▸ Task details:
The word "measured" marks the lines to keep; find each one in the data and copy it.
================================
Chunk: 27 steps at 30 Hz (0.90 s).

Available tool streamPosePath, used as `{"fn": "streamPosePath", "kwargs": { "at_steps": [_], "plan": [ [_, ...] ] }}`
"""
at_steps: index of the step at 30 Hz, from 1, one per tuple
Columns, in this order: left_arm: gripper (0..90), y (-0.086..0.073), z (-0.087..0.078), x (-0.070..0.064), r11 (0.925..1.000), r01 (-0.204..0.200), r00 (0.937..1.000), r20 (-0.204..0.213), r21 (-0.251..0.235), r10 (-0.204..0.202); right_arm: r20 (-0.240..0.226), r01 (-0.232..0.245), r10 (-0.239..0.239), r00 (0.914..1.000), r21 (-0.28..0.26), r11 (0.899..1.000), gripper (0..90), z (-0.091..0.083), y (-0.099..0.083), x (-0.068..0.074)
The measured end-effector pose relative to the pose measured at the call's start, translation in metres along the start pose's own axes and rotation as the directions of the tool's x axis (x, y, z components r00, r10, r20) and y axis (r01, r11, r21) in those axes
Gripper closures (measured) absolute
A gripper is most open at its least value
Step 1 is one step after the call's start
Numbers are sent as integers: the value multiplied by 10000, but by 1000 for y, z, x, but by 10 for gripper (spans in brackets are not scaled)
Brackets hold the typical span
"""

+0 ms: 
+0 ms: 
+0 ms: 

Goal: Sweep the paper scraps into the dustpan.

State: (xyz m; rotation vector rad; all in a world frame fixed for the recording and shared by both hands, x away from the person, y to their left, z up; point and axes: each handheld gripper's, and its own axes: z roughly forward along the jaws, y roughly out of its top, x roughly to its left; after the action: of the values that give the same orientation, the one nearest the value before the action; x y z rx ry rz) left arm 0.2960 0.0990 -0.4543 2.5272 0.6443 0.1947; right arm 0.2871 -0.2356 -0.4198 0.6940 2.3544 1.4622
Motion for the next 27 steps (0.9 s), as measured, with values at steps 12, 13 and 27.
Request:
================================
▸ Solved problem:
The measured end-effector pose relative to the pose measured at the call's start, translation in metres along the start pose's own axes and rotation as the directions of the tool's x axis (x, y, z components r00, r10, r20) and y axis (r01, r11, r21) in those axes
Gripper closures (measured) absolute
Motion for the next 27 steps (0.9 s), as measured, with values at steps 12, 13 and 27.

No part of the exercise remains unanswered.